Now Music Tries to Line Up Their Cherries


On hearing that the standard body MPEG (Motion Pictures Experts Group)will meet this month to consider making a new digital audio format called MT9 an international standard we thought we would bring out our trusted one armed banit slot machine once again. The same one armed bandit slot machine that we wrote about with respect to ebook formats earlier this month could be equally applied to MT9. The rows may change but the effective goal of lining up the three of a kind isn’t.

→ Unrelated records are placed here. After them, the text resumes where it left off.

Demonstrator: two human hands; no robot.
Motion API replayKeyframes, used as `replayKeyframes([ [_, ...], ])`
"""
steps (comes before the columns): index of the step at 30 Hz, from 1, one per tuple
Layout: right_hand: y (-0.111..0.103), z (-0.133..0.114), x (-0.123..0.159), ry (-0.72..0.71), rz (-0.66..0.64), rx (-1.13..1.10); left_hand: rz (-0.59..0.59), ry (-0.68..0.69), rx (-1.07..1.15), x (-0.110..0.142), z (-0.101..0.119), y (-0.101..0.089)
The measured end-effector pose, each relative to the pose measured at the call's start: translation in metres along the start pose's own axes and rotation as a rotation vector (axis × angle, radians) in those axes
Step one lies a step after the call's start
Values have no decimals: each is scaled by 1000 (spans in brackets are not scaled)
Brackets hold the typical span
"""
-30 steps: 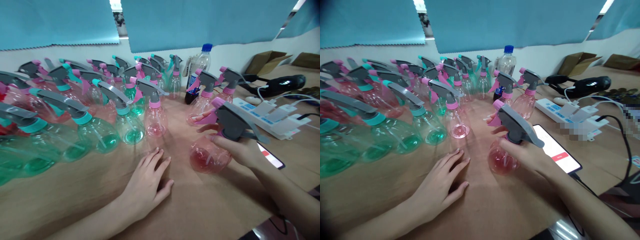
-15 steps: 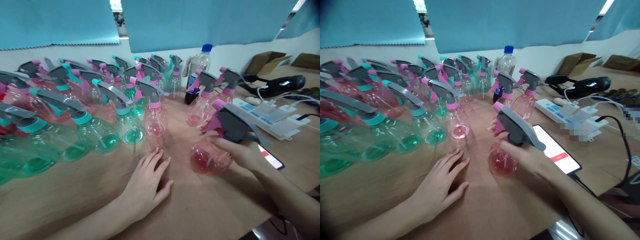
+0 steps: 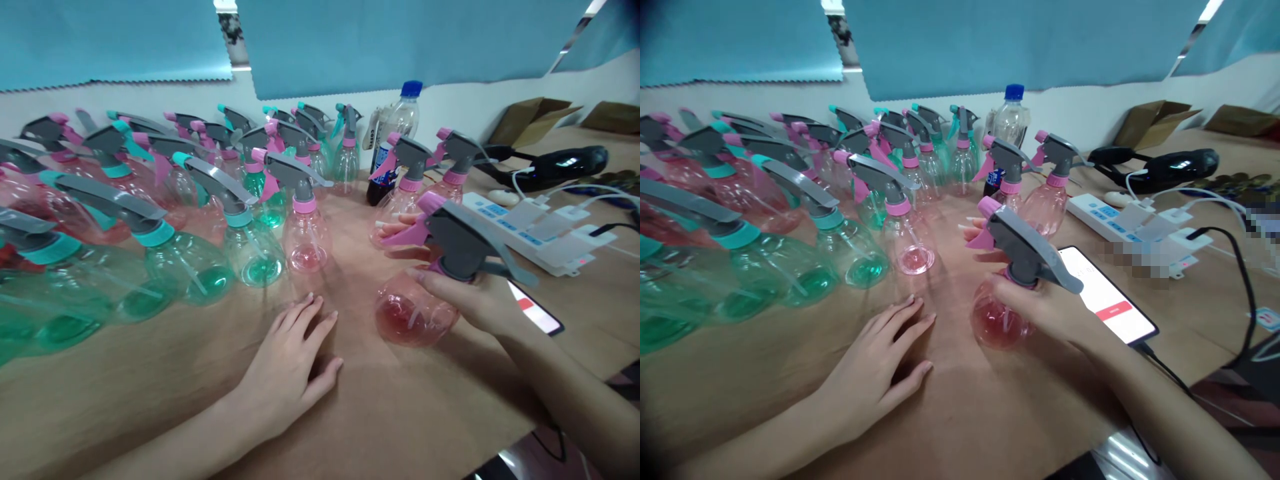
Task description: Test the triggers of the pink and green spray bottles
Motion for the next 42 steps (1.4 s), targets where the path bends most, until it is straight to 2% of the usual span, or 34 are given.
replayKeyframes([
  [9, -1, 0, 1, 15, 7, 1, -5, 8, -16, 0, 1, 1],
  [15, 0, -1, 0, 16, 16, -7, 60, 8, 11, 3, -2, 1],
  [29, -3, 2, 3, 39, 30, 15, 8, 7, -4, 1, -1, 2],
  [37, -2, -9, 1, -15, 20, 23, -3, 14, -14, 1, 1, 2],
  [42, -4, -5, 1, 32, 36, 11, 33, 13, -11, 2, -1, 1],
])
Point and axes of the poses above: each hand's wrist, its own x-axis away from the middle knuckle, its own y-axis out of the palm, z = x × y, the point moved 10 cm from there along -x, towards the middle knuckle, and after that the axes turned 4 degrees about -x, right-handed, at the moved point
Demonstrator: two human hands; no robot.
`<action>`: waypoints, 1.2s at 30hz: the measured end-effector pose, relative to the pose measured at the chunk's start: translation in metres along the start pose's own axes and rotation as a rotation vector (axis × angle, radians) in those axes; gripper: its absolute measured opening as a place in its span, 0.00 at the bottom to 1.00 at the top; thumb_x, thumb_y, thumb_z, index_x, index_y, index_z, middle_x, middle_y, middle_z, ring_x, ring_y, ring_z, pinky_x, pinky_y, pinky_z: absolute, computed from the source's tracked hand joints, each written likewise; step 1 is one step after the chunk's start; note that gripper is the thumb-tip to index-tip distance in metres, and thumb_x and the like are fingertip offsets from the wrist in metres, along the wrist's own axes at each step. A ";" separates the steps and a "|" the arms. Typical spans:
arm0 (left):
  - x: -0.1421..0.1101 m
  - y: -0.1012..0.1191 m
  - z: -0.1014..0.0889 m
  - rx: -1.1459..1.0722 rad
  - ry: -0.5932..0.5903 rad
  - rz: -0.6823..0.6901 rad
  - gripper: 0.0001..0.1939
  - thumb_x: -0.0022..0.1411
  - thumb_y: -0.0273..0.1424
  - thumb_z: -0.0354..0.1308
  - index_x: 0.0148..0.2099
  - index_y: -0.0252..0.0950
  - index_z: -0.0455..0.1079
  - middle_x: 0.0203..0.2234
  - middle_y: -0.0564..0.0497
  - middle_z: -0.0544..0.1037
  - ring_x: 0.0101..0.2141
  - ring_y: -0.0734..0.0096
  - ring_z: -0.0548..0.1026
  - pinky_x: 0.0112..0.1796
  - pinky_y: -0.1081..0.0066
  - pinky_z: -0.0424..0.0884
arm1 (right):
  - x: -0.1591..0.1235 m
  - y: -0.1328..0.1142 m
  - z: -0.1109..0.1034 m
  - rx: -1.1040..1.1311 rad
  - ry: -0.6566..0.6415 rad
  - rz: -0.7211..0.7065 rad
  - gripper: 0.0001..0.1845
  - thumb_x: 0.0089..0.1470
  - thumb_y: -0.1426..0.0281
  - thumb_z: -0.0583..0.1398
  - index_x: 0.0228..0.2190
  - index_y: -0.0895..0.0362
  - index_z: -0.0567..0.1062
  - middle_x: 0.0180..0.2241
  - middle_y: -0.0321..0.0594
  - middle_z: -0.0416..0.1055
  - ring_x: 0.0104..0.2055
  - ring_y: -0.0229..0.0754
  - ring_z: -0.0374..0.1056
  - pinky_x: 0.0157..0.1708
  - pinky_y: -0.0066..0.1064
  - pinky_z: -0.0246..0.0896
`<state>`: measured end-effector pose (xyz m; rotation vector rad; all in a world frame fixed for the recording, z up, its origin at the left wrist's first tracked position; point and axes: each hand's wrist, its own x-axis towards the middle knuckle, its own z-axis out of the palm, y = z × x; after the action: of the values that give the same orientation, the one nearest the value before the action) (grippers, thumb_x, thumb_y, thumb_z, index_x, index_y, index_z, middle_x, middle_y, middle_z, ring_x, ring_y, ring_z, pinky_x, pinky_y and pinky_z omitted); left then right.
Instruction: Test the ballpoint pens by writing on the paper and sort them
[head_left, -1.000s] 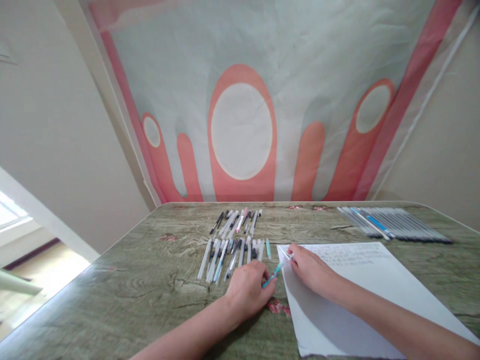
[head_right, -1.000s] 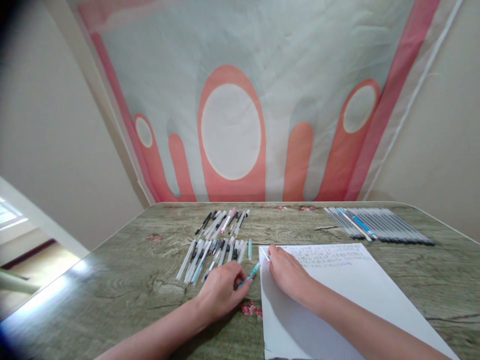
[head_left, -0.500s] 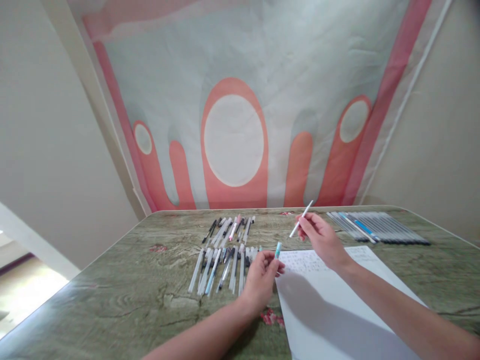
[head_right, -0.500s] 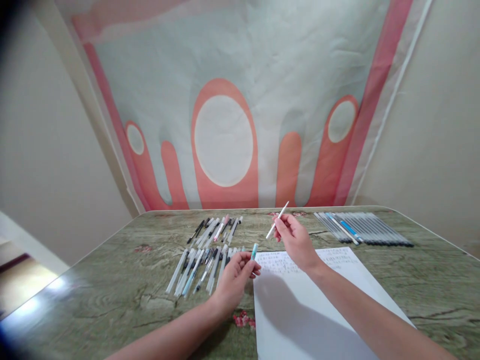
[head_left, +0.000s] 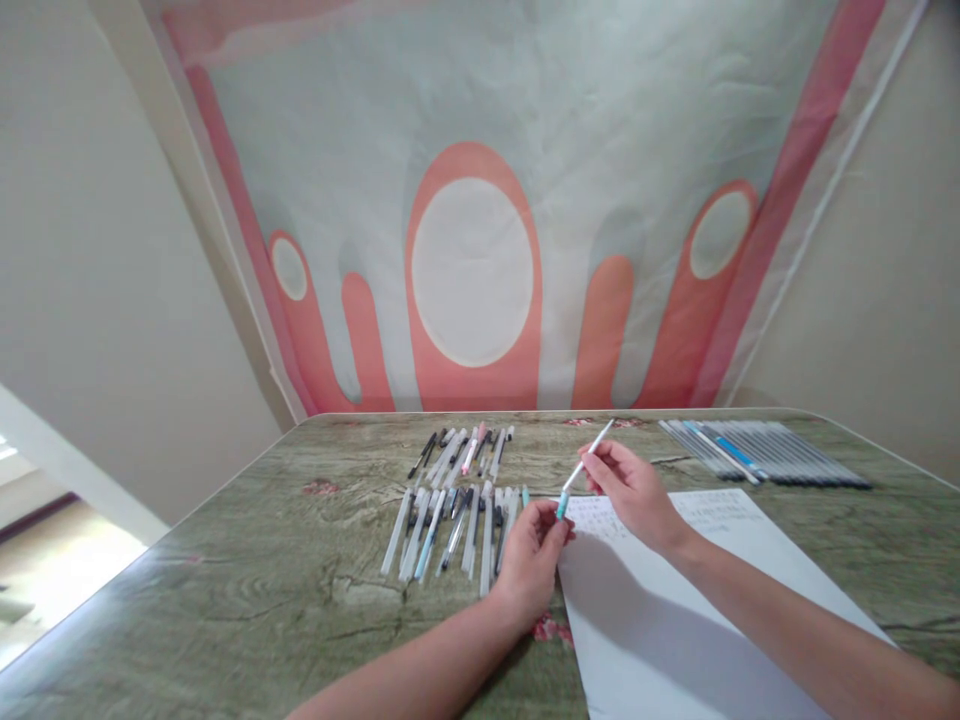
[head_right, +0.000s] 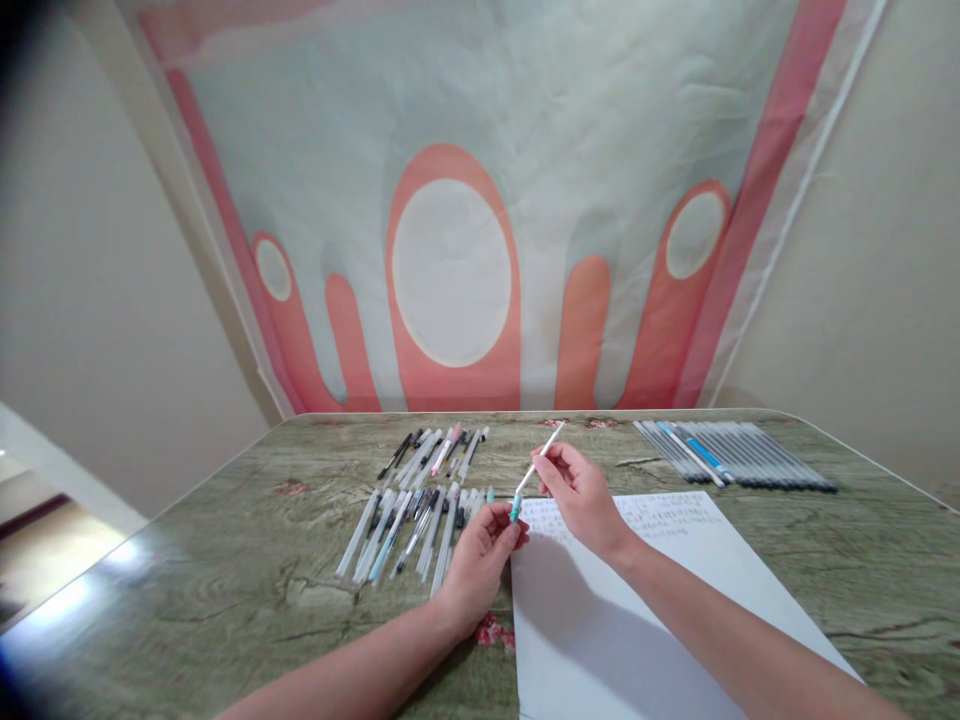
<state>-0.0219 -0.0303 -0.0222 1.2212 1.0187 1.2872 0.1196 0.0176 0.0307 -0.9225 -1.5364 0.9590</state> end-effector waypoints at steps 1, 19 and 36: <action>0.000 0.000 0.000 -0.003 -0.001 0.002 0.13 0.55 0.36 0.55 0.40 0.34 0.64 0.32 0.49 0.71 0.33 0.72 0.70 0.37 0.70 0.67 | 0.000 0.000 0.000 -0.002 -0.011 0.002 0.16 0.52 0.57 0.54 0.33 0.58 0.67 0.23 0.34 0.63 0.23 0.33 0.60 0.23 0.25 0.57; -0.002 -0.002 0.000 -0.054 -0.019 0.004 0.13 0.58 0.36 0.51 0.42 0.33 0.61 0.31 0.48 0.71 0.33 0.73 0.70 0.38 0.69 0.66 | 0.002 0.033 0.002 -0.064 -0.156 0.107 0.19 0.55 0.58 0.49 0.34 0.60 0.69 0.28 0.39 0.67 0.24 0.34 0.61 0.25 0.28 0.58; -0.007 0.005 0.001 -0.073 -0.010 0.068 0.11 0.57 0.36 0.53 0.39 0.35 0.59 0.28 0.51 0.68 0.30 0.73 0.68 0.36 0.71 0.64 | 0.049 0.066 0.058 -0.667 -0.447 0.182 0.18 0.41 0.72 0.58 0.38 0.60 0.65 0.23 0.32 0.66 0.23 0.34 0.59 0.24 0.25 0.52</action>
<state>-0.0218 -0.0380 -0.0179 1.2140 0.9216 1.3587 0.0598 0.0810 -0.0195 -1.3939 -2.2561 0.8171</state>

This about lining up; production companies (EMI, Sony BMG, Universal, Warner); retailers (Apple, 3music, WalMart, HMV, etc); device manufacturers (Apple, Nokia, Sony, Samsung etc), and finally creating consumer demand.

The new standard was developed by Audizen, a South Korean company Audizen, and is also known as Music 2.0. MT9 splits an audio file into six channels, enabling users to raise or lower the volume on the different channels similar to a sound engineer on a mixing board. Some claim that the new format will replace MP3 as the standard for all digital music.

However as we have raised several times introducing new and replacing old formats is not as easy as getting them adopted by a standards body. In fact the history of standards is littered with standards that failed not because they were not suitable, or even better than those being used, but because all the dots were not joined up. In 2001 mp3PRO was introduced and licenced through Thompson. It provided advanced compression, halving traditional MP3 file size and also offering improved sound quality. It failed to join the dots and was withdrawn. Thompson are still trying to get traction with their MP3 Surround but again it looks doomed.

So what dots are needed to be joined for MT9 to replace MP3. First all the producers would have to convert their existing files, not a mean or inexpensive task. The the device manufacturers, such as Apple, Sony etc would have to introduce or change their models to support the new files. This would need to be done inline with the current 12 month life expectancy of MP3 player and as more devices adopt MP3 such as mobile phones, MP3 becomes ubiquitous and device costs drop, this challenge becomes harder.

It is easy to envisage the PC being a key element which could effect the conversion and use the features. However this poses some interesting rights questions and also would still need the mobile device change. Remixing is one thing but converting formats and enhancing copyrighted may be another. It is easy to see this re introducing the DRM battles that appear to being won today by MP3.

The interesting situation is that the music industry may need to find an answer in order to capture further digital sales. Today’s DRM free MP3 files offer the consumer little added value over the CD and their ripping their own files.